Problem description: Determine which lines of the records include the word "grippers", and copy them.

Given records:
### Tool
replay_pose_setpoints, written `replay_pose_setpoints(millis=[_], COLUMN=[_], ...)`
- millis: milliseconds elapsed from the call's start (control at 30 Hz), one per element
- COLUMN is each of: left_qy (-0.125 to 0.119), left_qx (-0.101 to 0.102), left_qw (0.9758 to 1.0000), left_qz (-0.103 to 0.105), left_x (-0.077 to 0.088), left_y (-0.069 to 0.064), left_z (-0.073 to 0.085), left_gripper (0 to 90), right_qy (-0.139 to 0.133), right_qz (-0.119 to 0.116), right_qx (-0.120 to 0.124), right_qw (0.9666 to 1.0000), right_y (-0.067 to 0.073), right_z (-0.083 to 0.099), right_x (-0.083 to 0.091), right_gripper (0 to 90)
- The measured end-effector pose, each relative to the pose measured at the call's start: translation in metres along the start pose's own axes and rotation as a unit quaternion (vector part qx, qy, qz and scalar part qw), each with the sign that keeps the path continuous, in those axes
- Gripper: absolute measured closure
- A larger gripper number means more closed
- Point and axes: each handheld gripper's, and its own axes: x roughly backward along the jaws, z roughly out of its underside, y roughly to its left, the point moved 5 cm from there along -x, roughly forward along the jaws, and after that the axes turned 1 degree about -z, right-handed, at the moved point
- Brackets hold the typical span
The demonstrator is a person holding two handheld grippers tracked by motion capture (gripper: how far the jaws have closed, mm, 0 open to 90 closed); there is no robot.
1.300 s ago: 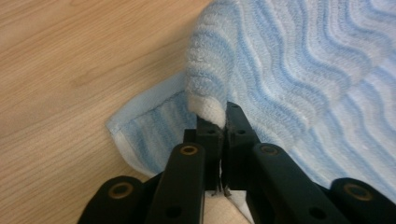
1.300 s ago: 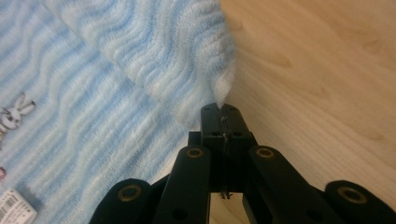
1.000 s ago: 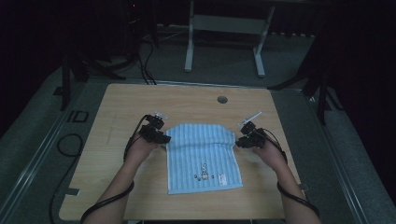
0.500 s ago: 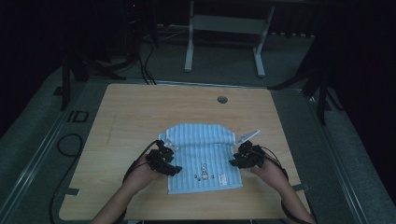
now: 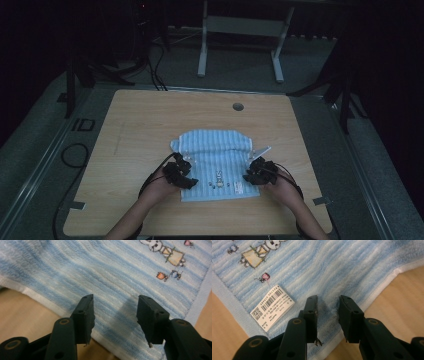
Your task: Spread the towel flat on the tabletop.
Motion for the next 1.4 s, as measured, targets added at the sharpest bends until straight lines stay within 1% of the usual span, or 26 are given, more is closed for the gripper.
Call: replay_pose_setpoints(millis=[67,133,233,267,300,400,467,533,600,667,700,733,767,800,833,900,967,1000,1033,1067,1100,1200,1233,1267,1333,1400], left_qy=[-0.001,-0.001,-0.004,-0.005,-0.006,-0.009,-0.009,-0.009,-0.013,-0.027,-0.037,-0.04,-0.057,-0.065,-0.071,-0.089,-0.102,-0.108,-0.108,-0.108,-0.12,-0.116,-0.105,-0.098,-0.088,-0.077], left_qx=[0.001,0.002,0.008,0.01,0.011,0.021,0.022,0.02,0.019,0.018,0.018,0.014,0.014,0.014,0.009,0.009,0.003,0.006,0.006,0.006,-0.002,-0.013,-0.02,-0.025,-0.026,-0.029], left_qw=[0.9999,0.9998,0.9995,0.9995,0.9994,0.9994,0.9994,0.9993,0.9992,0.9991,0.9987,0.9987,0.9978,0.9973,0.9971,0.9954,0.9943,0.9935,0.9935,0.9935,0.9924,0.9932,0.9942,0.9949,0.9956,0.9963], left_qz=[-0.014,-0.021,-0.029,-0.03,-0.032,-0.027,-0.027,-0.03,-0.032,-0.028,-0.031,-0.028,-0.032,-0.033,-0.026,-0.035,-0.032,-0.033,-0.033,-0.033,-0.024,-0.005,0.002,0.006,0.018,0.027], left_x=[-0.004,-0.008,-0.014,-0.016,-0.019,-0.024,-0.027,-0.027,-0.022,-0.012,-0.003,0.003,0.014,0.021,0.034,0.054,0.074,0.081,0.081,0.081,0.103,0.107,0.105,0.103,0.099,0.094], left_y=[0.008,0.015,0.024,0.025,0.027,0.028,0.027,0.026,0.025,0.024,0.024,0.023,0.022,0.021,0.018,0.015,0.01,0.007,0.007,0.007,-0.007,-0.023,-0.029,-0.034,-0.043,-0.05], left_z=[-0.008,-0.015,-0.027,-0.03,-0.035,-0.044,-0.049,-0.052,-0.054,-0.057,-0.06,-0.062,-0.065,-0.067,-0.068,-0.069,-0.066,-0.063,-0.063,-0.063,-0.046,-0.023,-0.015,-0.007,0.008,0.022], left_gripper=[52.0,56.5,60.3,62.4,64.5,81.4,85.5,86.6,87.0,87.0,87.0,87.0,87.0,87.0,87.0,87.0,86.9,86.9,86.8,86.8,86.7,86.6,86.5,86.3,86.2,85.8], right_qy=[0.001,0.0,0.002,0.001,0.0,0.011,0.019,0.021,0.015,0.0,-0.004,-0.014,-0.019,-0.028,-0.034,-0.058,-0.074,-0.082,-0.082,-0.085,-0.097,-0.1,-0.1,-0.097,-0.099,-0.091], right_qz=[0.009,0.008,0.017,0.018,0.019,0.025,0.029,0.031,0.031,0.033,0.031,0.034,0.037,0.037,0.04,0.044,0.043,0.038,0.038,0.037,0.027,0.008,0.002,-0.004,-0.021,-0.031], right_qx=[-0.005,-0.015,-0.033,-0.041,-0.044,-0.046,-0.042,-0.038,-0.038,-0.039,-0.04,-0.038,-0.037,-0.033,-0.03,-0.018,-0.008,-0.002,-0.002,0.004,0.011,0.023,0.026,0.028,0.023,0.028], right_qw=[0.9999,0.9998,0.9993,0.999,0.9989,0.9986,0.9985,0.9986,0.9987,0.9987,0.9987,0.9986,0.9985,0.9984,0.9982,0.9971,0.9963,0.9959,0.9959,0.9957,0.9948,0.9947,0.9947,0.9948,0.9946,0.995], right_y=[-0.009,-0.017,-0.032,-0.037,-0.04,-0.045,-0.045,-0.046,-0.047,-0.047,-0.047,-0.047,-0.047,-0.045,-0.043,-0.035,-0.027,-0.02,-0.02,-0.015,0.001,0.024,0.032,0.039,0.051,0.063], right_z=[-0.003,-0.006,-0.01,-0.011,-0.012,-0.016,-0.018,-0.018,-0.019,-0.021,-0.021,-0.024,-0.025,-0.028,-0.03,-0.036,-0.039,-0.04,-0.04,-0.039,-0.034,-0.02,-0.014,-0.008,0.004,0.015], right_x=[-0.002,-0.003,-0.005,-0.006,-0.007,-0.008,-0.008,-0.007,-0.003,0.007,0.011,0.018,0.023,0.032,0.038,0.057,0.073,0.082,0.082,0.088,0.1,0.108,0.108,0.107,0.104,0.097], right_gripper=[70.2,70.8,72.2,75.3,77.4,83.2,85.0,85.6,85.7,85.7,85.8,85.9,85.9,85.9,85.9,85.9,85.9,85.9,85.9,85.9,85.9,85.8,85.8,85.7,85.7,85.7])
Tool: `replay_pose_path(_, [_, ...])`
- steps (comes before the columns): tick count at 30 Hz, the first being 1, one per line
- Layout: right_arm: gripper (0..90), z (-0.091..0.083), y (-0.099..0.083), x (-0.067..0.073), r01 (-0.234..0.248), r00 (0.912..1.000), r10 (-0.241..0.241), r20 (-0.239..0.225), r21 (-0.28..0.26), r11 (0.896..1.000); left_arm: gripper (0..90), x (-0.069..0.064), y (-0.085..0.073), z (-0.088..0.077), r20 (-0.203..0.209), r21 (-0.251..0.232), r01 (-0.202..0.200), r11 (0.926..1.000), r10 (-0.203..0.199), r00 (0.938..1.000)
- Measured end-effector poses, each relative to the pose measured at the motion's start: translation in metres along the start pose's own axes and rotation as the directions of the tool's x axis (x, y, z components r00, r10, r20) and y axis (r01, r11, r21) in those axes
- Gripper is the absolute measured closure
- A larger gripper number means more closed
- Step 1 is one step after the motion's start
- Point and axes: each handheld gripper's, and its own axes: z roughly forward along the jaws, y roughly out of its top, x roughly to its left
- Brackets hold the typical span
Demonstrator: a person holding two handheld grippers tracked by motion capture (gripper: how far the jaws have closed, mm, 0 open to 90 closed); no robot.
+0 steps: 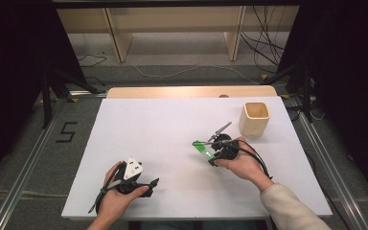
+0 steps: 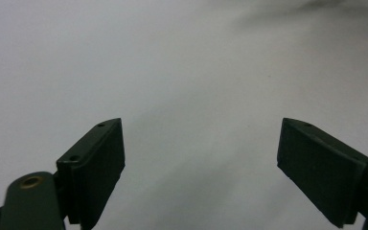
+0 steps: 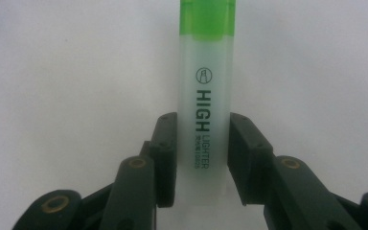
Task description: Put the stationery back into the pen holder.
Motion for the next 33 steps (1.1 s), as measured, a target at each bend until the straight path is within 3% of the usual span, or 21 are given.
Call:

Exercise solution:
The demonstrator is a person holding two handheld grippers tracked by motion capture (gripper: how far the jaws have closed, mm, 0 open to 90 closed); there is no robot.
Demonstrator: a person holding two handheld grippers tracked by motion capture (gripper: how far the jaws have closed, mm, 0 open to 90 closed); no robot.

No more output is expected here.